Aside from the privacy-threatening qualities of whole body scanners, which have got the widgets dubbed "nude scanners" and "virtual strip searches," safety concerns have plagued the things, too. They emit radiation — either backscatter x-ray or millimeter wave — which the government in the form of the TSA assures us is harmless. But the tests conducted in-house by the feds often involve machines tested under ideal conditions, not much-used devices indifferently maintained as they are in the real world, so worries persist. Some prominent scientists have gone public with objections to the quality of data seen so far. Now, the Department of Homeland Security has been ordered to release two reports and a Powerpoint presentation that it's resisted producing with claims including the ever-useful "security."

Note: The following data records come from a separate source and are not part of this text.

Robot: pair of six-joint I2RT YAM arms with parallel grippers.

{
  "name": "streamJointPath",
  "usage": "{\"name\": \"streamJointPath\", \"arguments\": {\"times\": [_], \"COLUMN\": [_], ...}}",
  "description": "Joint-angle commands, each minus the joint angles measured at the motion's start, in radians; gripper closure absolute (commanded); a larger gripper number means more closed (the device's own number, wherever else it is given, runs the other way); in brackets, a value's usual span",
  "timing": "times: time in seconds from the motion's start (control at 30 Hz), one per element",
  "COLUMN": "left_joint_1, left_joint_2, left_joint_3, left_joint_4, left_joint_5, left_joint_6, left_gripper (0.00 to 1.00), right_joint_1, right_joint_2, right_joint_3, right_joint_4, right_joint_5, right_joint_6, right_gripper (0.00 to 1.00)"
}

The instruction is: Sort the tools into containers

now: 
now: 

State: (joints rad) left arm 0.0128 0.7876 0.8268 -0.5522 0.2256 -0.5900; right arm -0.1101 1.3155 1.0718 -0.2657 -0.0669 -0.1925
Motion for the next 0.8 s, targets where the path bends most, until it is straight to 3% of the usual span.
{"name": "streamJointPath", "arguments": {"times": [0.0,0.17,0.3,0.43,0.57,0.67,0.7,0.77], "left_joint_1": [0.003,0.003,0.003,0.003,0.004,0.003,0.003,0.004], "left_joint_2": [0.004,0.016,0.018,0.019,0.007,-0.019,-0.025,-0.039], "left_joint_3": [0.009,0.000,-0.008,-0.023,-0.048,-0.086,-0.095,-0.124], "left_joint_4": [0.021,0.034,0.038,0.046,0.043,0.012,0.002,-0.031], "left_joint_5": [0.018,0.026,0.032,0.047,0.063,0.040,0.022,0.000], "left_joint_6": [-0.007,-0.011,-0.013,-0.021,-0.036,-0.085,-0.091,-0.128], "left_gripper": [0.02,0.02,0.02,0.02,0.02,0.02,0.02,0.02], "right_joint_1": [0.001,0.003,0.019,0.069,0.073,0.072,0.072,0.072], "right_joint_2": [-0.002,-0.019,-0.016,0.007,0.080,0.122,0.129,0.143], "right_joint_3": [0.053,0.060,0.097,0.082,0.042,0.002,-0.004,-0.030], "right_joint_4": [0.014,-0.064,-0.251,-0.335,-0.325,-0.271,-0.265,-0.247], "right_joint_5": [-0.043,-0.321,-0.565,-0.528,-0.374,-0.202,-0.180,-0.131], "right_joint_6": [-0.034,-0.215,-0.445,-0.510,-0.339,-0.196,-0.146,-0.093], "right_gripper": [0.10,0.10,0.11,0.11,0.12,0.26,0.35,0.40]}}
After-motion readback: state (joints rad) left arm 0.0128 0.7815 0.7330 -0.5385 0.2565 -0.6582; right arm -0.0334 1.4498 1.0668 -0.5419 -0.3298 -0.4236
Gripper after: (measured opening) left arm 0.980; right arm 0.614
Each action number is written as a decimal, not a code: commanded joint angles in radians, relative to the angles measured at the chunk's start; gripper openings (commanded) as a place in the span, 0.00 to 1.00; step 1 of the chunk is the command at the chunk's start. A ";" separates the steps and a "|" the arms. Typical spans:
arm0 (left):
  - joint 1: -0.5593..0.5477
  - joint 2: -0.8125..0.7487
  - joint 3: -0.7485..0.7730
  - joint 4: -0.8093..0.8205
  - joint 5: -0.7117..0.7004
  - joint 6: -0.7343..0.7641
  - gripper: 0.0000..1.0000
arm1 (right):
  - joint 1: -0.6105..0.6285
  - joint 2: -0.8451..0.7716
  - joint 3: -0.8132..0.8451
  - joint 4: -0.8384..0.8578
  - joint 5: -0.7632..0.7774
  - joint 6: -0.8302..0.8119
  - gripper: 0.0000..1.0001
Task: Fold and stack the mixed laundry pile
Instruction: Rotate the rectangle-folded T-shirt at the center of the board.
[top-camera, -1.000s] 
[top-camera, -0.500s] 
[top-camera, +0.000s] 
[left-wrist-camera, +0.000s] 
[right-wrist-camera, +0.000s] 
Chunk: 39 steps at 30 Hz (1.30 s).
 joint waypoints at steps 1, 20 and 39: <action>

Reports the Electronic Privacy Information Center:
A federal judge has granted EPIC victories in two Freedom of Information Act cases involving the controversial airport body scanners. Judge Royce Lamberth in Washington, DC held that the Department of Homeland Security must turn over two safety reports detailing radiation output by the scanners and a set of power point slides containing details on automated target recognition software. The agency previously claimed it was not required to release the documents to EPIC. EPIC has pursued several related Freedom of Information Act cases as a challenge to the deployment of the devices. In 2011, the DC Circuit of Appeals ruled in EPIC v. DHS that the agency must receive public comments on the decision to deploy body scanners for primary screening.
In terms of what EPIC sought, "[t]he first contested document is a 33-page 2006 report authored by a government official evaluating the radiation safety of a body scanning machine called the 'Dual Smart Check' produced by AS&E. … The second document is a 3-page 2008 report authored by the same government official evaluating a later version of the same machine." The reports include such minor details as "Specific Radiation Dose Levels" and "Assessments of, and recommendations for improving, radiation safety of AS&E Dual SmartCheck."
The Powerpoint presentation was prepared for a congressional committee, and so provides insight into what the TSA is telling lawmakers about its scanning equipment.
The documents aren't exactly exhaustive — they don't cover machines made by all manufacturers, and the list of manufacturers has changed. Rapiscan is out, now, having missed a deadline to make its devices less porn-y. But the reports should offer a peek at what the TSA and DHS are discussing in-house in terms of safety, and not just for public consumption.